Meagan Patterson, associate professor of educational psychology, researches what school-age children know about politics and elections as well as how parents can talk about difficult topics with their children. She was interviewed Oct. 30 by The New York Times about her work. She has also published 2019 research examining how picture books represent political processes and positions of power and historical political leaders.

Political participation
In the years since a 2013 U.S. Supreme Court ruling struck down key provisions of the Voting Rights Act of 1965, some states have passed laws that have made it more difficult for minority and low-income Americans to vote. Those laws can also challenge election administrators trying to enact policy while maintaining equity and access as their jobs require, according to research by Shannon Portillo, associate professor of public affairs & administration, published in 2020.

Contact with the criminal justice system affects the level of trust people have in government and their intentions to take part politically, including at the polls, according to Brandon Davis. The assistant professor of public affairs & administration has shown that carceral contact affects family members as well and that it also negatively influences individuals’ sense of well-being, which also reduces political participation, especially in communities of color. “In a society founded on petitioning government and participation, the study of the political consequences of carceral expansion has major implications for what it means to be an American citizen,” he wrote. Davis also spoke during a recent podcast about how overpolicing can actually create crime.
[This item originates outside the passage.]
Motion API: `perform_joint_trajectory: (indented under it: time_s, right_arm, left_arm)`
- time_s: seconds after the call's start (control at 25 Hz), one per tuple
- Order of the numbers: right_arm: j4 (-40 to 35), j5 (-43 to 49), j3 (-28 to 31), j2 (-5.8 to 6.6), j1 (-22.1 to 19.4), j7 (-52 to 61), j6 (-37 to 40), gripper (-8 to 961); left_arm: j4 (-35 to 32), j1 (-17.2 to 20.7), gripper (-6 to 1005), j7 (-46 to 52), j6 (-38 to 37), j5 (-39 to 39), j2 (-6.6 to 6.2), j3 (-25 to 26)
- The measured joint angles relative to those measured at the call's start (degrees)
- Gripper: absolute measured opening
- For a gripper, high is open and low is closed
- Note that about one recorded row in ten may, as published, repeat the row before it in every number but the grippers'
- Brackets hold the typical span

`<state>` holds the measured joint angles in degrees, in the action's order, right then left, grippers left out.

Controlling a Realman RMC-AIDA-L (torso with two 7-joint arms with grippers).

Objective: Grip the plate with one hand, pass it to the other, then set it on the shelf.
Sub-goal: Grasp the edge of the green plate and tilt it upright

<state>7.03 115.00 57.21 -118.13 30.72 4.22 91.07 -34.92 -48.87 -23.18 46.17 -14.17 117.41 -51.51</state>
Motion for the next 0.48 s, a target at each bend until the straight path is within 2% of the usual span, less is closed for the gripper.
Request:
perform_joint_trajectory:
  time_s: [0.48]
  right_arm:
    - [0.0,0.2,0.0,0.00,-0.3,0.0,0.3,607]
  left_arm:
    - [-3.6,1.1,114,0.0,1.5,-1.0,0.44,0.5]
Kevin Mullinix, assistant professor of political science, has published a 2020 study about police use of excessive force and a 2019 study about wrongful convictions and racial disparities in traffic stops. “These tragic events are having an impact on the broader public,” he said. “Many people aren’t just reading about them and moving on with their day. We’re finding it’s actually changing people’s beliefs.” His research was recently mentioned in New York Magazine. 

Whether you love or hate what the president has to say, it’s turned into a prolific area of study for researchers. Robin Rowland, professor of communication studies, is the author of "The populist and nationalist roots of Trump's rhetoric,” named the best journal article of 2019 by the Political Communication Division of the National Communication Association. Rowland also recently gave a podcast interview on President Donald Trump’s rhetoric.